A couple of weeks ago I discussed Paul Johnson’s very brief volume on George Washington. In that review I noted:
Johnson’s take on Washington is popular history (see here for more). If one is looking for tightly argued scholarship and debates about the latest paper this is not the place.
This is apparently more true than I had thought. In the current issue of the Weekly Standard Gordon S. Wood reviews both the Johnson and the Christopher Hitchens bio of Thomas Jefferson. Wood, who is a brilliant historian and fully capable of writing engaging popular history himself, takes Johnson to task for repetition and historical inaccuracies:
With only 30,000 words or so to work with, the authors of these little biographies should not want to waste any. But unfortunately Johnson does. He repeats himself several times, telling us more than once that George III never left Britain and never saw the sea until he was 34, and doing the same with the story of Washington addressing his officers at Newburgh in 1783, fumbling with his glasses and telling them that he had grown nearly blind in service to his country. Such repetitions are nothing, however, compared with Johnson’s many mistakes and unreliable statements, which suggest that the book was hastily written and poorly edited and vetted . . . One or two serious errors might be forgivable, but with so many mistakes and exaggerated statements the reader’s confidence in the reliability of the biography is undermined.
Not being an expert on George Washington I obviously didn’t notice the errors, but I admit I am disappointed in Johnson for his sloppiness.
I don’t believe this is a fatal flaw for the genre used, however, because I didn’t turn to these works for facts. I see these works more like extended essays; one persons take on a historical figure or time periods. As such I try never to use them as stand alone teaching texts so much as food for thought (I read the American President’s Series volume on Washington for example and plan to read His Excellency as well). This is also why I try to read reviews by experts like Wood, to get a scholarly opinion of the work.

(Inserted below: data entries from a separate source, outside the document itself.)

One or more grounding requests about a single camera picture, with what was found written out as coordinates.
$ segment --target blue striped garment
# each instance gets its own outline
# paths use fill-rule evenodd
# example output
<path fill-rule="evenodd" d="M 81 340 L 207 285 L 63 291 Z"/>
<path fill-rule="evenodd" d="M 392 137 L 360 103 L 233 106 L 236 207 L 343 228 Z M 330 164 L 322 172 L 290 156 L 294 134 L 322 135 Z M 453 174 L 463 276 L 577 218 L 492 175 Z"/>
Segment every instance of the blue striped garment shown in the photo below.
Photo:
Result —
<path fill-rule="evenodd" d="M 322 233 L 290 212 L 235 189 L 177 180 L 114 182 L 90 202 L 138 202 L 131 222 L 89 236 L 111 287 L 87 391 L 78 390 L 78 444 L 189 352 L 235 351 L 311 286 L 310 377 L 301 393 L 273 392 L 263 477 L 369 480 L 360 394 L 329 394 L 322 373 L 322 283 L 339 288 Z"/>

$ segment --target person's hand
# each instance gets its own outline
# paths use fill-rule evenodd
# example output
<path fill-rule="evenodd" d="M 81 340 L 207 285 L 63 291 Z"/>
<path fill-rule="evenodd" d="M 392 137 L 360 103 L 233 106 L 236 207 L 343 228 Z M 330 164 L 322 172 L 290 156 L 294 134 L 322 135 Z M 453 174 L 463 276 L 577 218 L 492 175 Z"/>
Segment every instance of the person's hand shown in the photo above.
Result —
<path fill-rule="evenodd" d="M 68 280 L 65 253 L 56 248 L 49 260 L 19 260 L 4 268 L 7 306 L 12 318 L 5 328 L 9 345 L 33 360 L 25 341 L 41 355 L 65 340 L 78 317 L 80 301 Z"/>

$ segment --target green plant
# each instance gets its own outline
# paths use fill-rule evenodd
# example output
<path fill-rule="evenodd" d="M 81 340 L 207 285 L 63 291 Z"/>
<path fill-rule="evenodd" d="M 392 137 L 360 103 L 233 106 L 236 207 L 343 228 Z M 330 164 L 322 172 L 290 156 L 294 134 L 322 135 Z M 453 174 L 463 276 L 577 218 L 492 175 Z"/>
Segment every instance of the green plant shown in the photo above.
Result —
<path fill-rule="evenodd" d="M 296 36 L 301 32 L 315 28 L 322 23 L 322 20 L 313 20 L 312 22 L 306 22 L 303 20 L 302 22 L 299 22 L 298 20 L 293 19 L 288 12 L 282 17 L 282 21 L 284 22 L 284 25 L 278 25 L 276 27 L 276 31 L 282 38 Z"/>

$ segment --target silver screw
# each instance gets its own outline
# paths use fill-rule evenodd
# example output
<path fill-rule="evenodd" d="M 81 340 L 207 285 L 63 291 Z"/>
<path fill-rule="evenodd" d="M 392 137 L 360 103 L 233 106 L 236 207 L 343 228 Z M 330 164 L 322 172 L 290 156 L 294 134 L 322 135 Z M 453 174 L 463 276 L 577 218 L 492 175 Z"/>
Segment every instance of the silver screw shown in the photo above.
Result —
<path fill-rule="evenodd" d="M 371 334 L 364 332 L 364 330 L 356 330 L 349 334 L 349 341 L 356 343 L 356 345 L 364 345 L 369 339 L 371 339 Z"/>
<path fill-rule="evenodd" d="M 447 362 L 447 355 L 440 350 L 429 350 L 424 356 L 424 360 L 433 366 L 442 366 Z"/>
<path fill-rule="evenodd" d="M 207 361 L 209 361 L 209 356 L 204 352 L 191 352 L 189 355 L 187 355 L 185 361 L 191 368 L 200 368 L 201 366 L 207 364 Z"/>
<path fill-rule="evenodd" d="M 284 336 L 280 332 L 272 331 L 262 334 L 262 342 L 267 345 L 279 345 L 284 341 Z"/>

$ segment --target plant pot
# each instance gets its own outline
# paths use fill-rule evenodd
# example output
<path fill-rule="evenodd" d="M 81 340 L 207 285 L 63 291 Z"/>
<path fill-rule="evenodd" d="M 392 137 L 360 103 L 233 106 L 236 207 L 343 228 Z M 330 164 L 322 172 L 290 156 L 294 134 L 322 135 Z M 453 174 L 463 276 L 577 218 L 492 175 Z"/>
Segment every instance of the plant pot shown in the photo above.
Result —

Wood accurately captures the nature of these type of works:
The idea behind this series is to have celebrated writers with strong sensibilities and sharp points of view take on notable persons in the past whom they especially admire and then hope that something exciting results.
It’s a tricky business having nonexperts write about famous individuals who have been studied to death by generations of biographers and historians. Presumably the non-experts bring something–freshness of perspective and passion, perhaps–to tired and overworked subjects; but being nonexperts, they also run the risk of making so many mistakes that the credibility of their account is brought into question.
Obviously, Johnson didn’t pull it off in regards to accuracy but Wood think the Hitchens’ volume succeeds:
Christopher Hitchens’s little biography of Thomas Jefferson is very different and probably what the series editor James Atlas ideally had in mind. Not only is it reliable, but it is interesting and insightful (and, it must be noted, a third again longer than Johnson’s book). It is not that Hitchens has discovered new information about Jefferson–that would scarcely be possible in this scholar-saturated world–but he does offer fresh perspectives and perceptive emphases on many aspects of Jefferson’s life.
I agree with Wood that works in this line are risky but I think the success reward the risk. That is why I keep reading.
BTW, in case you are wondering, I do plan to post some fiction reviews in the very near future. So don’t despair, if that has been your reaction, this isn’t turning into a popular history blog quite yet.